_WHAT YOU NEED TO DO:_ Up to and including the line containing "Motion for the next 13", retype each line of the listing below exactly, beginning with the first.

EXCERPTED DATA START

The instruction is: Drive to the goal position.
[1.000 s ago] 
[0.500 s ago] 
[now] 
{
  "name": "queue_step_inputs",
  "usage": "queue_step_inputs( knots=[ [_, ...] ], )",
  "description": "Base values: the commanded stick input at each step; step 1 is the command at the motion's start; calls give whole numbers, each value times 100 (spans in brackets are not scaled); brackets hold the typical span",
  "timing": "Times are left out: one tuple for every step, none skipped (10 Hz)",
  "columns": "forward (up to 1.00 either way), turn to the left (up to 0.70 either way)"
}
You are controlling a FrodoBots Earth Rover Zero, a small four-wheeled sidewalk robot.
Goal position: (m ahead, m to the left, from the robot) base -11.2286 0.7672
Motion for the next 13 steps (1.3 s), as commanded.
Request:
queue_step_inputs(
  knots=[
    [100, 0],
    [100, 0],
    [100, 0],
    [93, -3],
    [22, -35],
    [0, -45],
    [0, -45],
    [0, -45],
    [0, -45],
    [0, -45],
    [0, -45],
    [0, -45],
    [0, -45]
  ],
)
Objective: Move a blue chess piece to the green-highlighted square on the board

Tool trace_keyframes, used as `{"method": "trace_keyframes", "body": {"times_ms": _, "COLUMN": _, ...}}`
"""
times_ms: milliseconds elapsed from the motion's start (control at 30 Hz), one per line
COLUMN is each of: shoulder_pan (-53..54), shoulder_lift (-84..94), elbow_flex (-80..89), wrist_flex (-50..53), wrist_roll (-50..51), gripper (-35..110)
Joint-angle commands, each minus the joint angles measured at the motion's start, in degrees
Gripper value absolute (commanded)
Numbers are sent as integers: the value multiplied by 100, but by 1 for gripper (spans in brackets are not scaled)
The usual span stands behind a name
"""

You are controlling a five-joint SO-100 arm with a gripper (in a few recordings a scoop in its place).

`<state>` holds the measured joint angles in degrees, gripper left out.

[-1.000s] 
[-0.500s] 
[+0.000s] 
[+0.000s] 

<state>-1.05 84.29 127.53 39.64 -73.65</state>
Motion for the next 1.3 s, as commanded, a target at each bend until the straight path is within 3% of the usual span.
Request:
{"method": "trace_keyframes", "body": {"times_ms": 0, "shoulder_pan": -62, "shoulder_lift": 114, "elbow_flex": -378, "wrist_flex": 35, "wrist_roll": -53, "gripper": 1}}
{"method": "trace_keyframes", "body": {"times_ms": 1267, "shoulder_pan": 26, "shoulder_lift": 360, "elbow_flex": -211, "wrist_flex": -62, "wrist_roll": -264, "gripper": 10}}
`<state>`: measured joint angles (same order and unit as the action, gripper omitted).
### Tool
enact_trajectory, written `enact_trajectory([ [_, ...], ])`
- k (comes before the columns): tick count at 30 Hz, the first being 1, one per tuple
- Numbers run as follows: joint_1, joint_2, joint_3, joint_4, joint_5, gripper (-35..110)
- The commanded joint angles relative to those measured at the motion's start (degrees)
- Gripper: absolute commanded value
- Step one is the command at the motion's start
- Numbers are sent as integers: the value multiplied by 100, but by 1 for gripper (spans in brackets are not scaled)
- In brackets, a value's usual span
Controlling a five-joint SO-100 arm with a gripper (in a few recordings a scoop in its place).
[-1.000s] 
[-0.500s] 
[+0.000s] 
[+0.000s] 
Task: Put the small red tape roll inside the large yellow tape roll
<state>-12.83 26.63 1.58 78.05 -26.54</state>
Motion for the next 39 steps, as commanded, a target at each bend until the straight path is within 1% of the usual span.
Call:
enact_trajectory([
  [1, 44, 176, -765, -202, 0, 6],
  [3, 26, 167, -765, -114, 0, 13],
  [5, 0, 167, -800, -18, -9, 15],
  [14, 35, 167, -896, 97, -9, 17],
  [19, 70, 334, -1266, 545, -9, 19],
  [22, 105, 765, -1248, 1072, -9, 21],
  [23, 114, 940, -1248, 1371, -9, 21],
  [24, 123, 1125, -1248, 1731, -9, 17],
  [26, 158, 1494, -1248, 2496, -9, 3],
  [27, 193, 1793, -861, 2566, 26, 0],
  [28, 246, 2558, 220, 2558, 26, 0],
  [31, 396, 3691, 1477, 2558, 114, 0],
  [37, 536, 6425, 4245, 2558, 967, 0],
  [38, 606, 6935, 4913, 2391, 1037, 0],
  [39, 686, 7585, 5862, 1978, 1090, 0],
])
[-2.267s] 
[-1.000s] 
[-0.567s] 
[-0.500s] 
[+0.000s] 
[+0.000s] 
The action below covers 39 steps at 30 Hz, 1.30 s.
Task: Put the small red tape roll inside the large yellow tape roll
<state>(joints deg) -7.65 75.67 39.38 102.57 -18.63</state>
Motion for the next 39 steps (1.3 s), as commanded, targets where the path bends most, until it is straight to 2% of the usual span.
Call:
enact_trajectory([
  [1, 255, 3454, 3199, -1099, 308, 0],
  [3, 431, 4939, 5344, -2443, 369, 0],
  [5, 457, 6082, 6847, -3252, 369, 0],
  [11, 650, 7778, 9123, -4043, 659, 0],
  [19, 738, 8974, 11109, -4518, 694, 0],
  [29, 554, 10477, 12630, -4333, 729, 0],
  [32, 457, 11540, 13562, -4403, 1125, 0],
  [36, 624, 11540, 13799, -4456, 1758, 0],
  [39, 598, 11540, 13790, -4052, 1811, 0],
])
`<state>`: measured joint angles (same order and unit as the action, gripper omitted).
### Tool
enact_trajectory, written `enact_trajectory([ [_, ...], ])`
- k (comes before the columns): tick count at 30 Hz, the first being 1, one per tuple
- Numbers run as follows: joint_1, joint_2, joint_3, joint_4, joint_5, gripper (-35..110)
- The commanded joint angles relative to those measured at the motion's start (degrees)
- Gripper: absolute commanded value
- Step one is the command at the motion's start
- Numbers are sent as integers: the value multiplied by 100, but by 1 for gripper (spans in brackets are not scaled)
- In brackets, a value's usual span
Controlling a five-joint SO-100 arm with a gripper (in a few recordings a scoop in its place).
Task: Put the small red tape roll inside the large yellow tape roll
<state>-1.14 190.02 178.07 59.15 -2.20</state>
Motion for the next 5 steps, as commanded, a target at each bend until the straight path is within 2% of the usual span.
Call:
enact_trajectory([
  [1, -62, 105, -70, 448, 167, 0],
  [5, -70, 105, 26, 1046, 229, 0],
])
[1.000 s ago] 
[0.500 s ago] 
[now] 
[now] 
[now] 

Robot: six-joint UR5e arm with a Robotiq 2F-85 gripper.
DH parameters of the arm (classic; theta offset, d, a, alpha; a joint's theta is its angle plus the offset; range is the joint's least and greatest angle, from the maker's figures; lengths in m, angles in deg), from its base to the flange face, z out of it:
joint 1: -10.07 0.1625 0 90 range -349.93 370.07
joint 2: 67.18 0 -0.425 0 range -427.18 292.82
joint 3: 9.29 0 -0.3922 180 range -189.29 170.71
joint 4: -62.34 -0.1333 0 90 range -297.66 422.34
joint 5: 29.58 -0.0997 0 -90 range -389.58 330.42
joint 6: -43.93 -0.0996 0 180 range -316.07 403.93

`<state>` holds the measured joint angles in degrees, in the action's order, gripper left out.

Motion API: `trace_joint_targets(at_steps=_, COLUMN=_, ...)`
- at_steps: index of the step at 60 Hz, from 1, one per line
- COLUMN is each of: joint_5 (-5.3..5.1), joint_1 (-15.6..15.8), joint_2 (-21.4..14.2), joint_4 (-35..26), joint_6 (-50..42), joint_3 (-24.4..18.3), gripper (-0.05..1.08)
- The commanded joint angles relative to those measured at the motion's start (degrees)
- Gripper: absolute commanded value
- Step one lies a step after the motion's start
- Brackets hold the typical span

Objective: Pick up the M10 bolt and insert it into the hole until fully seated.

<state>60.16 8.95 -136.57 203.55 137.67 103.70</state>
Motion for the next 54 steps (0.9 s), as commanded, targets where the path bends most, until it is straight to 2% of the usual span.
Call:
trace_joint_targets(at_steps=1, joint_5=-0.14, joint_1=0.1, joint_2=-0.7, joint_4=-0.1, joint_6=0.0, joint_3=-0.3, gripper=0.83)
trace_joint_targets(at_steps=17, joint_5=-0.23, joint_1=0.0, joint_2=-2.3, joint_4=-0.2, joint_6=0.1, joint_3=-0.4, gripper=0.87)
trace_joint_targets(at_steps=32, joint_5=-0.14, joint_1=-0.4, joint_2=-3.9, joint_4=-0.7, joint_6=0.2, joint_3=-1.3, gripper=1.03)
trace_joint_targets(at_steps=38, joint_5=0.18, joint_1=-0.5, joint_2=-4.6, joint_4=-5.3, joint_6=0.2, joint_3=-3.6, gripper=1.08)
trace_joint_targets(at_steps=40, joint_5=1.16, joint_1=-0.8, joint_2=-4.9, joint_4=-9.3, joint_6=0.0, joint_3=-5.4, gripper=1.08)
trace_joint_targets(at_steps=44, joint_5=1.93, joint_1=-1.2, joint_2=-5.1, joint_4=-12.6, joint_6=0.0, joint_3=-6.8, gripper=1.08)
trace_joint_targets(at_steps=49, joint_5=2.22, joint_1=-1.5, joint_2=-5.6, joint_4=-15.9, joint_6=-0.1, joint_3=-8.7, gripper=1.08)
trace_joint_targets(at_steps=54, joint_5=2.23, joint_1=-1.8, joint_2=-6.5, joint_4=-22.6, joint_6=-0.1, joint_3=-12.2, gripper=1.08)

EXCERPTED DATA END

_TASK SOLUTION:_
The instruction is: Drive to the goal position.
[1.000 s ago] 
[0.500 s ago] 
[now] 
{
  "name": "queue_step_inputs",
  "usage": "queue_step_inputs( knots=[ [_, ...] ], )",
  "description": "Base values: the commanded stick input at each step; step 1 is the command at the motion's start; calls give whole numbers, each value times 100 (spans in brackets are not scaled); brackets hold the typical span",
  "timing": "Times are left out: one tuple for every step, none skipped (10 Hz)",
  "columns": "forward (up to 1.00 either way), turn to the left (up to 0.70 either way)"
}
You are controlling a FrodoBots Earth Rover Zero, a small four-wheeled sidewalk robot.
Goal position: (m ahead, m to the left, from the robot) base -11.2286 0.7672
Motion for the next 13 steps (1.3 s), as commanded.

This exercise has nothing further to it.